From the line with "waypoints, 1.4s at" through the line with "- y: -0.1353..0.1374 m", inclusive, return each line of the data below exactly and leave the rest out.

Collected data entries
========

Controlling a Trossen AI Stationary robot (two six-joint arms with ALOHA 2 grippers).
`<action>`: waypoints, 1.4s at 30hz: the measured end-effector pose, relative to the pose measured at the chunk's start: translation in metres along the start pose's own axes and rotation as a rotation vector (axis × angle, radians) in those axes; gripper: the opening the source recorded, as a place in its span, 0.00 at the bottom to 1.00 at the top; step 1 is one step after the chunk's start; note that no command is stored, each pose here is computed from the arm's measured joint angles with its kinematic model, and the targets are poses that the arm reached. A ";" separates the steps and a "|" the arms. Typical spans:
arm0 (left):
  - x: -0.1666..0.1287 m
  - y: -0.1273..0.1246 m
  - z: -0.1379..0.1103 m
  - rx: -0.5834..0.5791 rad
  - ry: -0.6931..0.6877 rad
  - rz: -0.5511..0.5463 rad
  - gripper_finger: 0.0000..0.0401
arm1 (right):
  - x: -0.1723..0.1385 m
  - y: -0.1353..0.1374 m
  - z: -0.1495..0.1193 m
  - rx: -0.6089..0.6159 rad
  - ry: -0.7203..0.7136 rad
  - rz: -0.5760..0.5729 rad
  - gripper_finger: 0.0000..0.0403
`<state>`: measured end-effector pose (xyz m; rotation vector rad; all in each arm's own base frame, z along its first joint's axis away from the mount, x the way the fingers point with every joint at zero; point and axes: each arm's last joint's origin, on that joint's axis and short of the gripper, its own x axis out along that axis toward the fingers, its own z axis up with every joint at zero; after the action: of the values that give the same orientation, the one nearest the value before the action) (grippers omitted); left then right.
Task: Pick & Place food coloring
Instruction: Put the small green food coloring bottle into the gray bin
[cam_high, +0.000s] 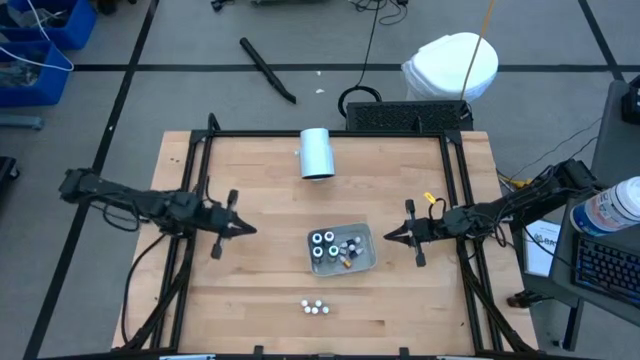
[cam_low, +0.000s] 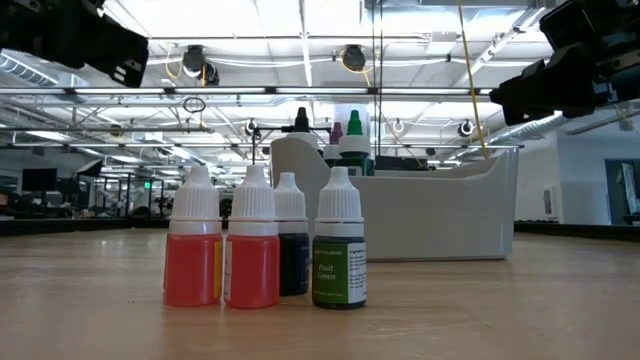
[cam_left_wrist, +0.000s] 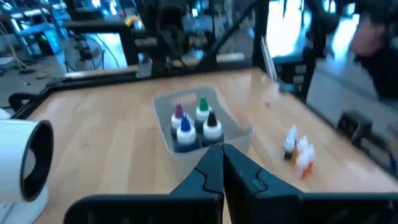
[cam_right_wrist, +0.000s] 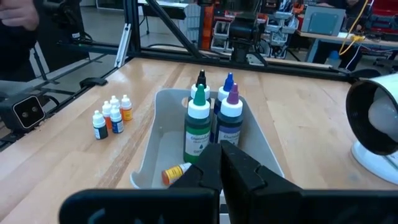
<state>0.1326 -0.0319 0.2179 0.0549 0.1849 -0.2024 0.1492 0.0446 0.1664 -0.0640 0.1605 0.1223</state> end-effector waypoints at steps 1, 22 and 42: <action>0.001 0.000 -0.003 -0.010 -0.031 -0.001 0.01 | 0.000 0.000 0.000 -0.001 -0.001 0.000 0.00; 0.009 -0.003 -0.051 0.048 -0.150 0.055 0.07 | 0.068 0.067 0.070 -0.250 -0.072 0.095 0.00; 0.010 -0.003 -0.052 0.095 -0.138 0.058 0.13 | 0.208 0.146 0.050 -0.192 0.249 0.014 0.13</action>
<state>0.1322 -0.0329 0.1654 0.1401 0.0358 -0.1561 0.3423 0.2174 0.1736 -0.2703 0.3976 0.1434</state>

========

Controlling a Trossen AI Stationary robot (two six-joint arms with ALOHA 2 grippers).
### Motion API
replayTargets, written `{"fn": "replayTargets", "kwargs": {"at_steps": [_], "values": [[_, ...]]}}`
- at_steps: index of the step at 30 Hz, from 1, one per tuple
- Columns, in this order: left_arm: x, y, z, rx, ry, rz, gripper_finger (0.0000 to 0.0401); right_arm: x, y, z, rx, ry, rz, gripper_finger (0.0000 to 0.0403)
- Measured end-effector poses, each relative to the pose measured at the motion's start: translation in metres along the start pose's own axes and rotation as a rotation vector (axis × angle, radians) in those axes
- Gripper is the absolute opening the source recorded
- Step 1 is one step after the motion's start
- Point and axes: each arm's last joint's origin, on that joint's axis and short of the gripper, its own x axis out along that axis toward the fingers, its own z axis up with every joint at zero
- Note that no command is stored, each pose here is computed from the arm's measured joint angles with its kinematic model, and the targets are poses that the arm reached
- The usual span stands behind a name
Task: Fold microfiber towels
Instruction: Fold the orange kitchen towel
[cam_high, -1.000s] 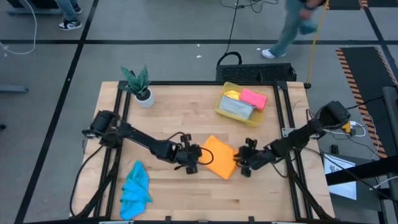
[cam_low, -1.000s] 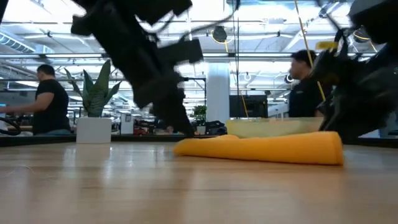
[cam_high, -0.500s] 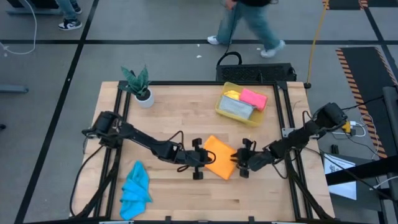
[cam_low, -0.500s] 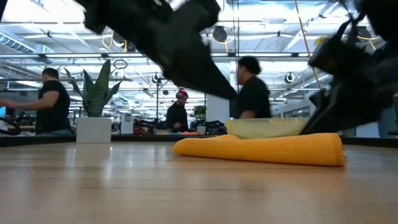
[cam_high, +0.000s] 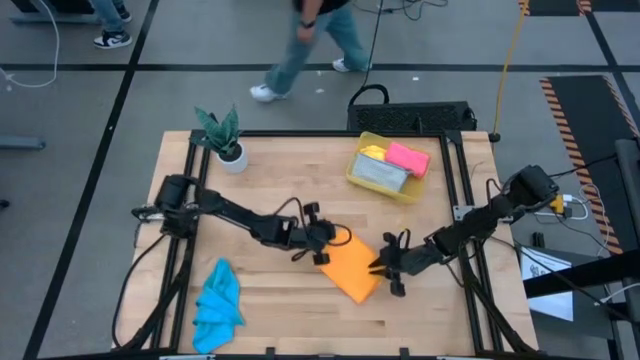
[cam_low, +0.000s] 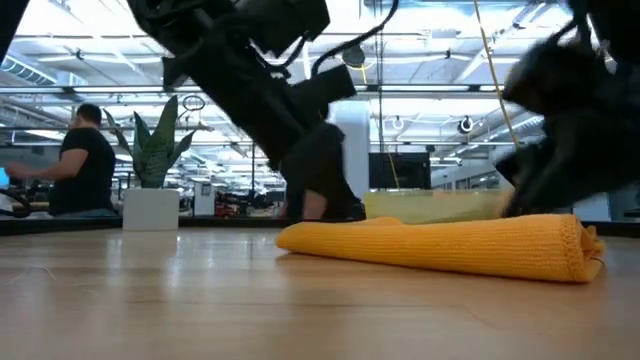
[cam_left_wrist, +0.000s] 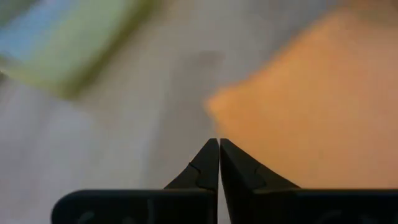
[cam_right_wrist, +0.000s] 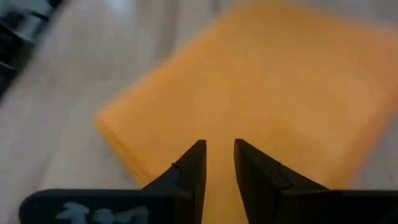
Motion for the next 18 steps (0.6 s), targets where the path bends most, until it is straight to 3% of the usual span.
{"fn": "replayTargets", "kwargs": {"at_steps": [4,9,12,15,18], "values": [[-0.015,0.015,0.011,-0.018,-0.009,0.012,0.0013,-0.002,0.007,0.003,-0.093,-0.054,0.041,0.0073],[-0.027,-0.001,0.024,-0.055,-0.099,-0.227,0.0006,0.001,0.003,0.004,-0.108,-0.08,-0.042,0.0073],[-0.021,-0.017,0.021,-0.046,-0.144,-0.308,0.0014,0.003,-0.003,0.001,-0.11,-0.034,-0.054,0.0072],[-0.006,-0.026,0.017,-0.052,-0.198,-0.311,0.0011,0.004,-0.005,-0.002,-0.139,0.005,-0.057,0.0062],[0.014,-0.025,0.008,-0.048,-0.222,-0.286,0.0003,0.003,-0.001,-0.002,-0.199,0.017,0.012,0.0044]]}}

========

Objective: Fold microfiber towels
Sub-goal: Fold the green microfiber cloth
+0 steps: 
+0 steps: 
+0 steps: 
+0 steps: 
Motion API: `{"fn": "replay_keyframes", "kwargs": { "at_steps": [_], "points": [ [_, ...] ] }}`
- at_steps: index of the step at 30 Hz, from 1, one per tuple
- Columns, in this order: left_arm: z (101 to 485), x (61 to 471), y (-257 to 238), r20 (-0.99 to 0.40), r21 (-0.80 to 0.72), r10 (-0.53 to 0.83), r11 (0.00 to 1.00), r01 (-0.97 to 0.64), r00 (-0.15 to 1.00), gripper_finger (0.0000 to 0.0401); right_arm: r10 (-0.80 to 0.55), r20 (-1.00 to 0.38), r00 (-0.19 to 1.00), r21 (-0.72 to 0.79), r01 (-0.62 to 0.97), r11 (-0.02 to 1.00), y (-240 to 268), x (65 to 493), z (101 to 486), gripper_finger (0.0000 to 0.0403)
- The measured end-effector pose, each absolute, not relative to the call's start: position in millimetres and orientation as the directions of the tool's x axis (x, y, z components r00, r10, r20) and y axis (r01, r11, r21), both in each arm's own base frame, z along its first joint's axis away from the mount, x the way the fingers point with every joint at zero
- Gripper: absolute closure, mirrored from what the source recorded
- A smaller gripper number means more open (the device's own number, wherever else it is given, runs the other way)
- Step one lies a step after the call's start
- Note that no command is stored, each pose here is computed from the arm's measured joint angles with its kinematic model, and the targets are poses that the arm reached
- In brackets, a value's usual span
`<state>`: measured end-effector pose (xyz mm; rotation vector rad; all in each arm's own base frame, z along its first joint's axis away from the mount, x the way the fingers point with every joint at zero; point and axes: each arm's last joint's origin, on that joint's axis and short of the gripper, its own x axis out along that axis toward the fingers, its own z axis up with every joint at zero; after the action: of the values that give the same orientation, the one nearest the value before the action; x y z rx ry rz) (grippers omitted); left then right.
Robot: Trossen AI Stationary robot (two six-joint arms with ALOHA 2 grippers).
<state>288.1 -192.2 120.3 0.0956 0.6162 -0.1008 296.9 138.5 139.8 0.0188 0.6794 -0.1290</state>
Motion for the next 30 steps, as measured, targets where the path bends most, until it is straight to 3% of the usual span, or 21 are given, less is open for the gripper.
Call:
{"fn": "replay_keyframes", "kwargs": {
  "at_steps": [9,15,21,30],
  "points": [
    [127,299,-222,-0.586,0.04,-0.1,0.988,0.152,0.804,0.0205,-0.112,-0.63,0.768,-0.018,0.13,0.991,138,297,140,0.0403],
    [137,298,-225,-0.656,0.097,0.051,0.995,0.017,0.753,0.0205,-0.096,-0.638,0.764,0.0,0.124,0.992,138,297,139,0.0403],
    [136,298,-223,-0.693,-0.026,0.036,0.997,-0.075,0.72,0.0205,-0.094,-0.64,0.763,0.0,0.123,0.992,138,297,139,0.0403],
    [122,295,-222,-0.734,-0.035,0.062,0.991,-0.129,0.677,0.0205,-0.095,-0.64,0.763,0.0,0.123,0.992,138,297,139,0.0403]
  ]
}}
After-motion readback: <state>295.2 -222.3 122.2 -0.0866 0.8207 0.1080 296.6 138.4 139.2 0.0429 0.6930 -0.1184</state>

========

■ **ANSWER TO THE PROBLEM**:
`<action>`: waypoints, 1.4s at 30hz: the measured end-effector pose, relative to the pose measured at the chunk's start: translation in metres along the start pose's own axes and rotation as a rotation vector (axis × angle, radians) in those axes; gripper: the opening the source recorded, as a place in its span, 0.00 at the bottom to 1.00 at the top; step 1 is one step after the chunk's start; note that no command is stored, each pose here is computed from the arm's measured joint angles with its kinematic model, and the targets are poses that the arm reached. A ";" separates the steps and a "|" the arms. Typical spans:
arm0 (left):
  - x: -0.1666..0.1287 m
  - y: -0.1273..0.1246 m
  - z: -0.1379..0.1103 m
  - rx: -0.5834..0.5791 rad
  - ry: -0.6931..0.6877 rad
  - rz: -0.5511..0.5463 rad
  - gripper_finger: 0.0000..0.0401
arm1 (right):
  - x: -0.1723..0.1385 m
  - y: -0.1353..0.1374 m

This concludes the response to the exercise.